Wrong result with large filter
mrqc opened this issue · 7 comments
I expect that if I ask the filter to check for a membership and it tells me FALSE, then its definitely NOT a member. I did the following:
def verifyMembership(key):
global bloom
if key in bloom:
print('Its possibly in')
else:
print('Definitly not in')
key = 'some'
filterFile = 'index.dat'
bloom = BloomFilter(est_elements=100000000, false_positive_rate=0.03, filepath=filterFile)
verifyMembership(key)
bloom.add(key)
verifyMembership(key)
bloom.export(filterFile)
I called my script twice and the output is:
Definitly not in
Its possibly in
Definitly not in
Its possibly in
But I would expect:
Definitly not in
Its possibly in
Its possibly in
Its possibly in
If i am reducing the est_elements to lets say 10000, then its fine.
So running your script with a few changes (mostly not using the global variable) I got the results you were expecting.
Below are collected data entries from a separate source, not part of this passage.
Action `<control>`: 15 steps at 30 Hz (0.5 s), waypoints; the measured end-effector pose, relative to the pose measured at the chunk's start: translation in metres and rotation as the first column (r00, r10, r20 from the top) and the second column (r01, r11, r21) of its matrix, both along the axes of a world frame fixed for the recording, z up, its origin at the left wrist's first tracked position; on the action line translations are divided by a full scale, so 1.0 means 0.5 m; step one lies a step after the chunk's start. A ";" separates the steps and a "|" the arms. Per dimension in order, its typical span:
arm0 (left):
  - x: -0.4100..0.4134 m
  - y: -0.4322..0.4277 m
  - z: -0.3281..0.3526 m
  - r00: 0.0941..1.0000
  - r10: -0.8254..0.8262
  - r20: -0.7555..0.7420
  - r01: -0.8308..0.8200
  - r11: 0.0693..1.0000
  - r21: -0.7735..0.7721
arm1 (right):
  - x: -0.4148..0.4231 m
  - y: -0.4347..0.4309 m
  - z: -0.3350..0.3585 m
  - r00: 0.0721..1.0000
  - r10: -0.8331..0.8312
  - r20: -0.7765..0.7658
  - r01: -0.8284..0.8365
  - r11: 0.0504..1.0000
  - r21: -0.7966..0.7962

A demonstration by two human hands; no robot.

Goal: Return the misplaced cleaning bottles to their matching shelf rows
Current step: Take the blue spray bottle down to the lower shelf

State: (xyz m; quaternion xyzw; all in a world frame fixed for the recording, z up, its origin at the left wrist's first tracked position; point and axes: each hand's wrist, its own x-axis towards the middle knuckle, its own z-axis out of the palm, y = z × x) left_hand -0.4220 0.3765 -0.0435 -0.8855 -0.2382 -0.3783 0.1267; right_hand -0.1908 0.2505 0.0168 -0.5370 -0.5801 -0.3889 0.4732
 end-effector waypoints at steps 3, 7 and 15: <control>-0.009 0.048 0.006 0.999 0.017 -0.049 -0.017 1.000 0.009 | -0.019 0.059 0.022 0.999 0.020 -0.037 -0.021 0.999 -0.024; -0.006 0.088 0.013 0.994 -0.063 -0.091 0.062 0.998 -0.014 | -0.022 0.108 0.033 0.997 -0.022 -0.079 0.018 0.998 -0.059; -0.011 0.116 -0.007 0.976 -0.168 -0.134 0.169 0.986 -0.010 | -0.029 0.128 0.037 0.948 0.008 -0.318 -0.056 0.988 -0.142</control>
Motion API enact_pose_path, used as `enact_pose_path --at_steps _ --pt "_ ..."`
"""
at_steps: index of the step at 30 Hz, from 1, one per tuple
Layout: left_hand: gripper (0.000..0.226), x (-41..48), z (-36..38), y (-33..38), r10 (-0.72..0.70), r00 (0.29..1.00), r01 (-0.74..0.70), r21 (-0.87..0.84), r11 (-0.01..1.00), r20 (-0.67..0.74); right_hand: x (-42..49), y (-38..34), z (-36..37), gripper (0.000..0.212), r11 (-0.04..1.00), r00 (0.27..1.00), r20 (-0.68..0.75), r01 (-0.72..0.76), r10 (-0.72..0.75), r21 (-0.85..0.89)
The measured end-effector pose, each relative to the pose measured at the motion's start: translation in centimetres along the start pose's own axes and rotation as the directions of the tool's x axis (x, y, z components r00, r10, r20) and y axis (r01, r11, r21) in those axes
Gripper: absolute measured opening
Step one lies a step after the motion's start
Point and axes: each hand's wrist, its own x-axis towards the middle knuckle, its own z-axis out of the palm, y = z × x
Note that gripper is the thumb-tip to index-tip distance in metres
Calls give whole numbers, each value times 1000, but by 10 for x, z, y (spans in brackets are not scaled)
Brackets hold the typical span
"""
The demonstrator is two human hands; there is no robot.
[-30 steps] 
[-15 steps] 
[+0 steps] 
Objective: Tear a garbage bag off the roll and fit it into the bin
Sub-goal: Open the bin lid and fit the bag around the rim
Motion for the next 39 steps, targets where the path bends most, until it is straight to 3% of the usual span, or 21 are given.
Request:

The code I used:
def verifyMembership(blm, key):
if key in blm:
print('Its possibly in')
else:
print('Definitly not in')
key = 'some'
filterFile = 'index.dat'
blm = BloomFilter(est_elements=100000000, false_positive_rate=0.03, filepath=filterFile)
verifyMembership(blm, key)
blm.add(key)
verifyMembership(blm, key)
blm.export(filterFile)
# test loading it
blm2 = BloomFilter(est_elements=100000000, false_positive_rate=0.03, filepath=filterFile)
verifyMembership(blm2, key)
blm2.add(key)
verifyMembership(blm2, key)
blm2.export(filterFile)
So far, I am unable to replicate.
It could be something that was fixed in version 0.4.1 which I haven't pushed yet. I will cut that release and hopefully that will fix your issue. You would need to update your version of pyprobables.
Maybe thats the reason. Hopefully in 0.4.1 its fixed. But one question: If you run this (adapted) script twice:
def verifyMembership(key, bloomFilter):
if key in bloomFilter:
print('Its possibly in')
else:
print('Definitly not in')
key = 'some'
filterFile = 'index.dat'
bloomFilter = BloomFilter(est_elements=100000000, false_positive_rate=0.03, filepath=filterFile)
verifyMembership(key, bloomFilter)
bloomFilter.add(key)
verifyMembership(key, bloomFilter)
bloomFilter.export(filterFile)
...you get the expected result, right? If so, then I am fine and looking forward to 0.4.1. Bcz for me, the run looks like this (very strange to me):
$ rm index.dat
$ python3 parse.py
Definitly not in
Its possibly in
$ python3 parse.py
Definitly not in
Its possibly in
$ python3 parse.py
Its possibly in
Its possibly in
$
Where parse.py is the code provided.
So in my version of the script it ran both back to back so it only had to run once. When I ran your version twice, I didn't see the issue either. Version 0.4.1 has been pushed and hopefully fixes what you are seeing.
As for your other reply, I am not sure I understand what you are referencing about parse.py
Thanks. Appreciate that! parse.py is simply the filename of my python script. ;)
Yea, that fixed it! Thanks!